((

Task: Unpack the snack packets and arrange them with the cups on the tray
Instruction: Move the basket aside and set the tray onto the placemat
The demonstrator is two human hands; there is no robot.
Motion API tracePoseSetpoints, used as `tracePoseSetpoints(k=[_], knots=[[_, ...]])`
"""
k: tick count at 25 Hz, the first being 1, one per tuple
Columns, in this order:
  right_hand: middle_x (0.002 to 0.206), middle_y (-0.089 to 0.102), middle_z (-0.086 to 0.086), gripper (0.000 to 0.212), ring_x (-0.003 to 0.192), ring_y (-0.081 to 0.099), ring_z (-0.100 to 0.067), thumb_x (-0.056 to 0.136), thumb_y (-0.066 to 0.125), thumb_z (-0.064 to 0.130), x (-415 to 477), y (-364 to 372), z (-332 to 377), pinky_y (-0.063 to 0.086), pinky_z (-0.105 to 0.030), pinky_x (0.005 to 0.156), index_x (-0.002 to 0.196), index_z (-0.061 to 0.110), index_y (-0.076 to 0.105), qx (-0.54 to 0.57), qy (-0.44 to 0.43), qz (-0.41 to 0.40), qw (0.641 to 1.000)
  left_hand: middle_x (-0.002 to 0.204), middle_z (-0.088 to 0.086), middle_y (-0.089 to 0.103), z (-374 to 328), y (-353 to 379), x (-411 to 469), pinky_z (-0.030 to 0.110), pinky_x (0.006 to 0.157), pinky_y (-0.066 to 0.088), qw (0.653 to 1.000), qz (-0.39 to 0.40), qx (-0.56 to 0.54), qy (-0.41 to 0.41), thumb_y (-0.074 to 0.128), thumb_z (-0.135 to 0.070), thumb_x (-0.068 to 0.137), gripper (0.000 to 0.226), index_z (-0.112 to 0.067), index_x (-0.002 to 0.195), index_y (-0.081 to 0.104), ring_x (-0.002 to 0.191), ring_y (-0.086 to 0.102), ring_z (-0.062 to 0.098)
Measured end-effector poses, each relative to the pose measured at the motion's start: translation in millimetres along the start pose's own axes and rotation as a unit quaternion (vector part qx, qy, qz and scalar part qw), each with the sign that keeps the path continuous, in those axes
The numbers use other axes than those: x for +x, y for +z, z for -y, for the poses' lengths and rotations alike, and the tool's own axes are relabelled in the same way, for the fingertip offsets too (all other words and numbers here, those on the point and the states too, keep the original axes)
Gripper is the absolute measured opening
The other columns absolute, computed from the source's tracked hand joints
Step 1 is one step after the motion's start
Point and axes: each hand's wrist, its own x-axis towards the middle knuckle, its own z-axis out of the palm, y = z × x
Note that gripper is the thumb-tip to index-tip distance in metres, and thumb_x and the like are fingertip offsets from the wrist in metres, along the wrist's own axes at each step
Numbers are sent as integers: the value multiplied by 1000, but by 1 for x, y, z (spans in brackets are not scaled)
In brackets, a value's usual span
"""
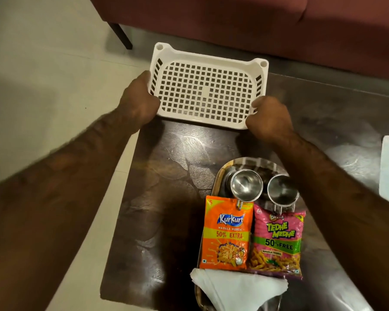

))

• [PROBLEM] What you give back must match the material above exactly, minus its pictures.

• [TASK SOLUTION]
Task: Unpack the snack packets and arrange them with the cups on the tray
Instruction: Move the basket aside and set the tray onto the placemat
The demonstrator is two human hands; there is no robot.
Motion API tracePoseSetpoints, used as `tracePoseSetpoints(k=[_], knots=[[_, ...]])`
"""
k: tick count at 25 Hz, the first being 1, one per tuple
Columns, in this order:
  right_hand: middle_x (0.002 to 0.206), middle_y (-0.089 to 0.102), middle_z (-0.086 to 0.086), gripper (0.000 to 0.212), ring_x (-0.003 to 0.192), ring_y (-0.081 to 0.099), ring_z (-0.100 to 0.067), thumb_x (-0.056 to 0.136), thumb_y (-0.066 to 0.125), thumb_z (-0.064 to 0.130), x (-415 to 477), y (-364 to 372), z (-332 to 377), pinky_y (-0.063 to 0.086), pinky_z (-0.105 to 0.030), pinky_x (0.005 to 0.156), index_x (-0.002 to 0.196), index_z (-0.061 to 0.110), index_y (-0.076 to 0.105), qx (-0.54 to 0.57), qy (-0.44 to 0.43), qz (-0.41 to 0.40), qw (0.641 to 1.000)
  left_hand: middle_x (-0.002 to 0.204), middle_z (-0.088 to 0.086), middle_y (-0.089 to 0.103), z (-374 to 328), y (-353 to 379), x (-411 to 469), pinky_z (-0.030 to 0.110), pinky_x (0.006 to 0.157), pinky_y (-0.066 to 0.088), qw (0.653 to 1.000), qz (-0.39 to 0.40), qx (-0.56 to 0.54), qy (-0.41 to 0.41), thumb_y (-0.074 to 0.128), thumb_z (-0.135 to 0.070), thumb_x (-0.068 to 0.137), gripper (0.000 to 0.226), index_z (-0.112 to 0.067), index_x (-0.002 to 0.195), index_y (-0.081 to 0.104), ring_x (-0.002 to 0.191), ring_y (-0.086 to 0.102), ring_z (-0.062 to 0.098)
Measured end-effector poses, each relative to the pose measured at the motion's start: translation in millimetres along the start pose's own axes and rotation as a unit quaternion (vector part qx, qy, qz and scalar part qw), each with the sign that keeps the path continuous, in those axes
The numbers use other axes than those: x for +x, y for +z, z for -y, for the poses' lengths and rotations alike, and the tool's own axes are relabelled in the same way, for the fingertip offsets too (all other words and numbers here, those on the point and the states too, keep the original axes)
Gripper is the absolute measured opening
The other columns absolute, computed from the source's tracked hand joints
Step 1 is one step after the motion's start
Point and axes: each hand's wrist, its own x-axis towards the middle knuckle, its own z-axis out of the palm, y = z × x
Note that gripper is the thumb-tip to index-tip distance in metres, and thumb_x and the like are fingertip offsets from the wrist in metres, along the wrist's own axes at each step
Numbers are sent as integers: the value multiplied by 1000, but by 1 for x, y, z (spans in brackets are not scaled)
In brackets, a value's usual span
"""

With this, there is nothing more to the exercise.